Despite intensive treatment of rhabdomyolysis, the patient experienced a decline in renal function, evidenced by ongoing hyperkalemia and reduced urine output. Compartment syndrome in the left leg was diagnosed, attributed to the rhabdomyolysis. Electromyography (EMG) of the lower limb revealed a subacute to chronic partial axonal injury of the left sciatic nerve (tibial/fibular) above the knee, with an estimated 50% axonal loss. This injury led to foot drop, directly linked to peroneal nerve damage resulting from the compartment syndrome. A joint decision by the patient and vascular services led to a conservative approach to managing compartment syndrome, avoiding fasciotomy. Hemodialysis was initiated on the fifth day of admission, comprising five sessions, which gradually lessened renal function and corrected laboratory abnormalities. The patient's condition progressively improved, with reduced leg swelling and amelioration of neurological symptoms and pain in the leg. He was eventually discharged to continue physical therapy and pain management at home, with no further need for hemodialysis. The trend of creatine kinase, aspartate aminotransferase (AST)/alanine transaminase (ALT), and blood urea nitrogen (BUN)/creatinine is shown in Figures 2-4.
Figure 2. Trend of creatine kinase (CK) during the hospital stay. Hemodialysis was started on day 7.

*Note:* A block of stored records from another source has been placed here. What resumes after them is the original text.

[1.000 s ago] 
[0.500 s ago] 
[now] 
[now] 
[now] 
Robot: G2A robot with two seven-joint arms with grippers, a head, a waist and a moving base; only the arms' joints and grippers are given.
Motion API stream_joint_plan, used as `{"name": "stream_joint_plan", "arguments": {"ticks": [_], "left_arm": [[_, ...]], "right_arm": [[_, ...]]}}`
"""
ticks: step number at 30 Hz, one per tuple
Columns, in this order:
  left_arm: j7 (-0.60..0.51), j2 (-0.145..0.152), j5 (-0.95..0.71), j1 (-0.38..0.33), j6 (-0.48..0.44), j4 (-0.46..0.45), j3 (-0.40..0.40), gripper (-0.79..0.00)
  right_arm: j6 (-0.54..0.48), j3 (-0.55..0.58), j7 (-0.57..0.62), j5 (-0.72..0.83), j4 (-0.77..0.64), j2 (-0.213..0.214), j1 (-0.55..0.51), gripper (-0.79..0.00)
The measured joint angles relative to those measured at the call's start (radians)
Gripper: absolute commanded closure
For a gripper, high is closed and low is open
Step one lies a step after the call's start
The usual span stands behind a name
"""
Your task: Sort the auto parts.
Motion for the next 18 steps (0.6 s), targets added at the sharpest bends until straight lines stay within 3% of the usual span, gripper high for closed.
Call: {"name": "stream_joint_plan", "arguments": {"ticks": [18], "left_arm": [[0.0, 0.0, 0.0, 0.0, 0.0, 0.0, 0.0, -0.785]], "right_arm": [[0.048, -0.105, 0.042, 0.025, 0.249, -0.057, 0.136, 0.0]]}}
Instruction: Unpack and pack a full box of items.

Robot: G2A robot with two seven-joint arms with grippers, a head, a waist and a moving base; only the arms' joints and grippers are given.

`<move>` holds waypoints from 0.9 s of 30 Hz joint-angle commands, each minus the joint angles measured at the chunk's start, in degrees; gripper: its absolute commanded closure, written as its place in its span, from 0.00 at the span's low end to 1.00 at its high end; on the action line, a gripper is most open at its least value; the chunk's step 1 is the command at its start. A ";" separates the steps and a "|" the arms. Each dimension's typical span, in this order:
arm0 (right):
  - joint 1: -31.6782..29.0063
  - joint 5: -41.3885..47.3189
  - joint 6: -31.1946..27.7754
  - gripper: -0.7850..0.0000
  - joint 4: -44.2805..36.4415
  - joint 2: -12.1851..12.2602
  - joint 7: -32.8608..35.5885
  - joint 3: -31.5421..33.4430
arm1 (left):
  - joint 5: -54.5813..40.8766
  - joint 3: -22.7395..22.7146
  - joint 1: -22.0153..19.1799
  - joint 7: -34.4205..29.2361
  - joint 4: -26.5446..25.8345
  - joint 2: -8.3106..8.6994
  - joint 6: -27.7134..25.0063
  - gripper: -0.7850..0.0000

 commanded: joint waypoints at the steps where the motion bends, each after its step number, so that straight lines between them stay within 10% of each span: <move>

Figure 3. The trend of aspartate aminotransferase (AST) and alanine aminotransferase (ALT).
Figure 4. The trend of blood urea nitrogen (BUN) and creatinine during the hospital stay.
Discussion
The patient in the current case presented with severe rhabdomyolysis associated with severe electrolyte imbalance, compartment syndrome, and acute kidney injury requiring hemodialysis. Creatine/caffeine supplements and exercise likely contributed to and potentiated the development of rhabdomyolysis. Performance supplements have frequently been associated with negative impacts on overall health; however, these performance enhancers are extremely popular among health-conscious individuals despite the lack of current and reproducible outcome data [5]. In this case, the patient initially took an exercise aid rich in creatine monohydrate, a relatively common, widely available, and publicized pre-workout supplement. The first report raising/concerns regarding the safety of creatine was in 1997 when three college wrestlers cutting weight for qualifications used creatine as their supplement [6]. All three individuals died within two months, and the causes of death were listed as rhabdomyolysis [6,7]. Most supplements, including creatine, are not regulated in the United States and are classified as dietary supplements, making it crucial for physicians to inquire about the patient’s usage [8].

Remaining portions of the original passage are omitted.